* _TASK TO CARRY OUT_
Pictures in the data should be dropped; transcribe exactly the lines from the one that has "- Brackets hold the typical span" through the one that has "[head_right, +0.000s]".

(Stored items)
• • •

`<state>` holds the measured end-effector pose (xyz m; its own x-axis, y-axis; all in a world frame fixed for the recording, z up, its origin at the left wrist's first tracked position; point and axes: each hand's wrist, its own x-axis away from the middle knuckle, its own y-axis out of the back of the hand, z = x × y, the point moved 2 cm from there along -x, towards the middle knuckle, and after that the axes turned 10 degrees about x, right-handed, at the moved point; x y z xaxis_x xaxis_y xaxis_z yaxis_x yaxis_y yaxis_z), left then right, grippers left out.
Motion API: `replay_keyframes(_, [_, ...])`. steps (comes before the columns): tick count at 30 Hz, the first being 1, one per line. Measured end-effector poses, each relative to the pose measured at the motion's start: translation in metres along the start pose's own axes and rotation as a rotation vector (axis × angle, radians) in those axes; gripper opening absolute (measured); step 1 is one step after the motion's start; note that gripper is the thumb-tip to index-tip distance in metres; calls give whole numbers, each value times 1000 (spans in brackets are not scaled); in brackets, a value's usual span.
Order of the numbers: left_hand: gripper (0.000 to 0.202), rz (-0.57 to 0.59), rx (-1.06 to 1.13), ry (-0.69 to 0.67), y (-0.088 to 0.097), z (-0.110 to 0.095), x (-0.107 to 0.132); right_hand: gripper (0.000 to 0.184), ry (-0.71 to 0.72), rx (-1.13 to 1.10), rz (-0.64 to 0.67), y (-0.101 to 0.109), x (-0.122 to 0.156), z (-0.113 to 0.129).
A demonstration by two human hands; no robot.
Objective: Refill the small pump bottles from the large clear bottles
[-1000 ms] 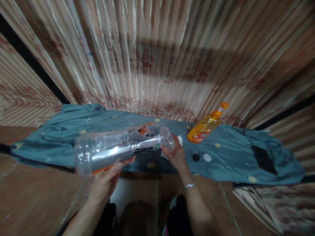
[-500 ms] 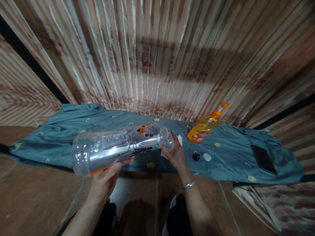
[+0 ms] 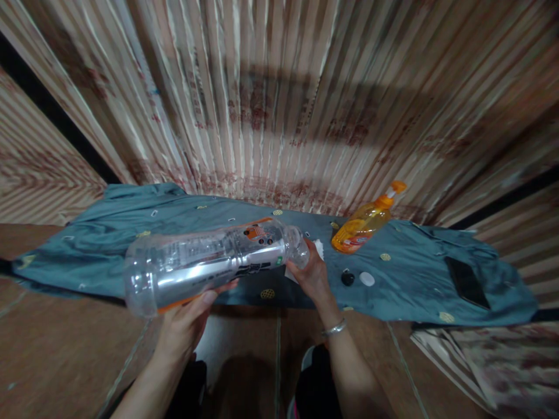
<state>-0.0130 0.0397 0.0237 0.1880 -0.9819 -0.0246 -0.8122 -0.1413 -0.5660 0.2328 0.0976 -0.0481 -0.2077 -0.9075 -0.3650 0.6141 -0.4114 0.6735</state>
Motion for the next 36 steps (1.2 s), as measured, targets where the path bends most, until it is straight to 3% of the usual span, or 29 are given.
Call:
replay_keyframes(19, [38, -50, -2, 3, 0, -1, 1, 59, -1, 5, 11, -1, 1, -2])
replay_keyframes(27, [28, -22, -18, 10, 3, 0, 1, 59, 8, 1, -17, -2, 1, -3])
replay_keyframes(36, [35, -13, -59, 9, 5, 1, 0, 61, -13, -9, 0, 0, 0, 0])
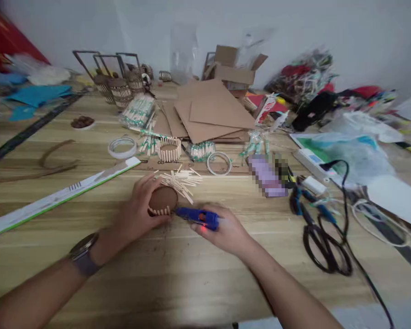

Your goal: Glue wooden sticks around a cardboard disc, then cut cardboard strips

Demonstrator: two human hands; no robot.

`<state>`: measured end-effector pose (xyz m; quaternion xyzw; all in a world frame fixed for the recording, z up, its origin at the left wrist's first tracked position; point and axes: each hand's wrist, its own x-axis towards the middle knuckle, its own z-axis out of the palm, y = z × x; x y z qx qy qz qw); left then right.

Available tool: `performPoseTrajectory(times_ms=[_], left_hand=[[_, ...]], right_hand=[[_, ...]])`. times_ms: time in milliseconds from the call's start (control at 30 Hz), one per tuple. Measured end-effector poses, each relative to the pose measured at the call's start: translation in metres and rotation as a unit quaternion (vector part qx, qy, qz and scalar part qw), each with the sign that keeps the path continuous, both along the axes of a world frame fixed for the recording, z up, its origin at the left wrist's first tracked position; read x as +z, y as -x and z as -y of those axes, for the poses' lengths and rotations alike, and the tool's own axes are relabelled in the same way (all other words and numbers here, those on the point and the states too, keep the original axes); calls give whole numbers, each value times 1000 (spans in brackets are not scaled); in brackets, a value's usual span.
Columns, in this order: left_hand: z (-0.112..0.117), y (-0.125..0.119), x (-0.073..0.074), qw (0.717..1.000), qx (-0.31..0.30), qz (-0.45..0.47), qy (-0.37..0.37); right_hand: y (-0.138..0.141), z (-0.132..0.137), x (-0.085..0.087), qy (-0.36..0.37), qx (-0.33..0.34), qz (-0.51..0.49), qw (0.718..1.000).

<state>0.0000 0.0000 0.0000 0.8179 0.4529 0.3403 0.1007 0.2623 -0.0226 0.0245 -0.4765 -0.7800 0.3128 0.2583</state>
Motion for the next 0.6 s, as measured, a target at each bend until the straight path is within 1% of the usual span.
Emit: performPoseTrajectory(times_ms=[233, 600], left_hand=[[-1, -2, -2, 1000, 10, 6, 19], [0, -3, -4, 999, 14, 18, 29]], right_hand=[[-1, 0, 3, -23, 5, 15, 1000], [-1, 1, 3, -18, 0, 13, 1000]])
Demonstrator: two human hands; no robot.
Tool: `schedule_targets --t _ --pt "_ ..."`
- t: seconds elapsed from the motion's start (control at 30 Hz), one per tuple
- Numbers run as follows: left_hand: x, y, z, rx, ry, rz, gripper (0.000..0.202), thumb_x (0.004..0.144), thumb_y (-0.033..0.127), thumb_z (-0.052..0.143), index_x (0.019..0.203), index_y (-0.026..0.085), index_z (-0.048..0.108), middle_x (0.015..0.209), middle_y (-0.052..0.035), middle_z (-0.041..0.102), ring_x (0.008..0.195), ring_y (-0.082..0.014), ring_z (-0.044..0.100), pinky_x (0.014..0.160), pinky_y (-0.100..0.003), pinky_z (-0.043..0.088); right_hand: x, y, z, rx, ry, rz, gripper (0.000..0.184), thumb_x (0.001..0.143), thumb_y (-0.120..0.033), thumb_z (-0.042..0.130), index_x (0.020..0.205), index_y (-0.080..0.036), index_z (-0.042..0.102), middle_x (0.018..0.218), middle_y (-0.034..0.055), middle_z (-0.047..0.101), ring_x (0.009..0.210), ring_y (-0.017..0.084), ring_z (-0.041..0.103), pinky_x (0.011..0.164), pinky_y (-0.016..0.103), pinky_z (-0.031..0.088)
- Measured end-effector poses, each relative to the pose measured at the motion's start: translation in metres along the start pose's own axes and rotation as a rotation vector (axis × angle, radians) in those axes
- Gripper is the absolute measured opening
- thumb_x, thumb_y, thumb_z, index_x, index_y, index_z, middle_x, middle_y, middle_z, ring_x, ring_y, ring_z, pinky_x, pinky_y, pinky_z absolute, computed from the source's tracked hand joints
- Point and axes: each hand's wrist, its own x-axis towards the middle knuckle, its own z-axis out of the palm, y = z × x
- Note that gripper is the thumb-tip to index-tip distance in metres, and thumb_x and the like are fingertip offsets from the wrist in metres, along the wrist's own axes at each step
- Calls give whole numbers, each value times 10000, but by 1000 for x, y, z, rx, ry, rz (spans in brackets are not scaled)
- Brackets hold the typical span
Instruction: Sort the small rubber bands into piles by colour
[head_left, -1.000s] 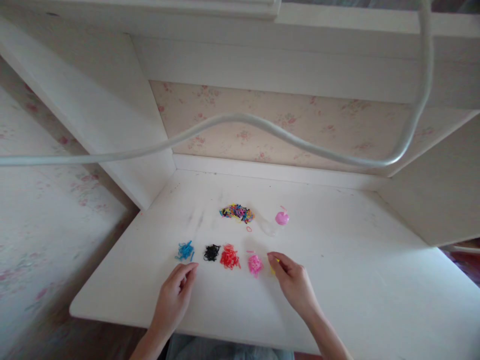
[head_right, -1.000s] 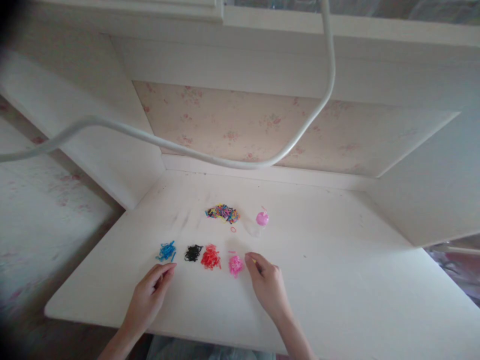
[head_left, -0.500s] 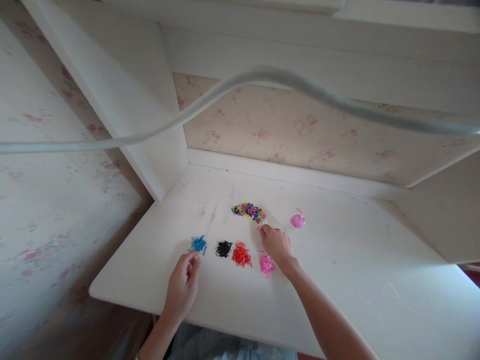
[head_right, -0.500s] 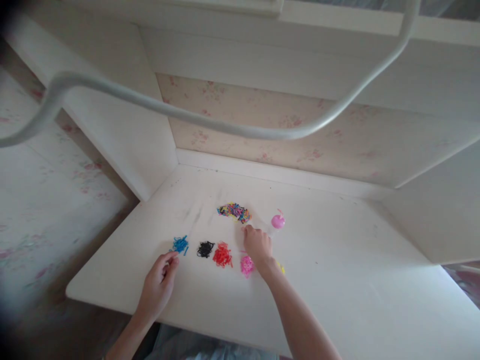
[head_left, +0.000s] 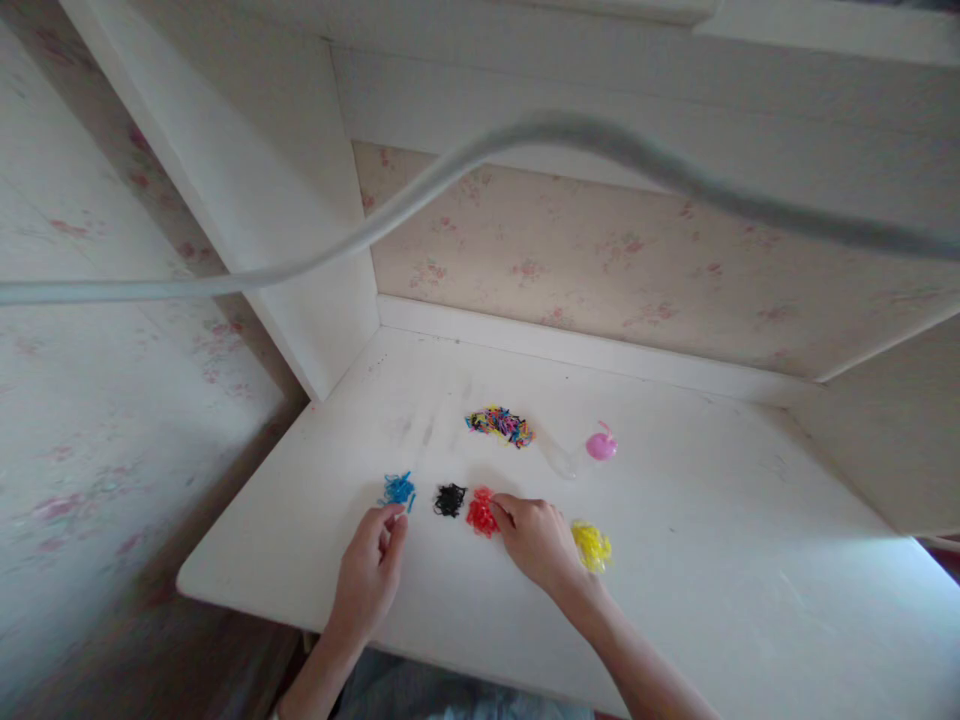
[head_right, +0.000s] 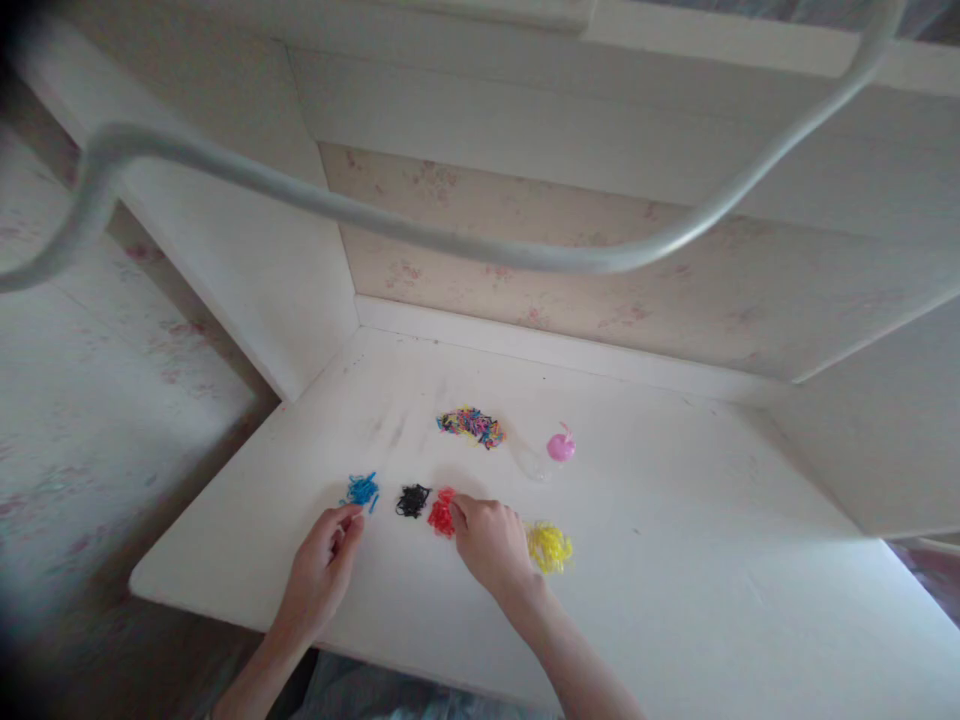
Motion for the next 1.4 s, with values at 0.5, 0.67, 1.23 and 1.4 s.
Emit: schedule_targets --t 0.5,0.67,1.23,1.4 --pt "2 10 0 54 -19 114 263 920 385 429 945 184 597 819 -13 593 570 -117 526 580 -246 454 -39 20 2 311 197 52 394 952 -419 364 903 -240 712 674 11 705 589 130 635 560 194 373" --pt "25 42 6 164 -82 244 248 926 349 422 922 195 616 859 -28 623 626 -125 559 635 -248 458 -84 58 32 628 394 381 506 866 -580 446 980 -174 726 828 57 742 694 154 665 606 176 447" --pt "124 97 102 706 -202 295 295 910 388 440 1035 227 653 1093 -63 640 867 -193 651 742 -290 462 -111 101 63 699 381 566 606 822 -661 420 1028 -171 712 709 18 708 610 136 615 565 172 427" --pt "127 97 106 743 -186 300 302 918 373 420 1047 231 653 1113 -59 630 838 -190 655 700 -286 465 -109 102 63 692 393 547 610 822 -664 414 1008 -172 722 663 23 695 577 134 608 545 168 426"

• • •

* _RESULT FOR THIS EXERCISE_
- Brackets hold the typical span
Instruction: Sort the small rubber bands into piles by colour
[head_left, -1.000s] 
[head_right, -1.000s] 
[head_left, -0.500s] 
[head_right, -0.500s] 
[head_left, +0.000s] 
[head_right, +0.000s] 

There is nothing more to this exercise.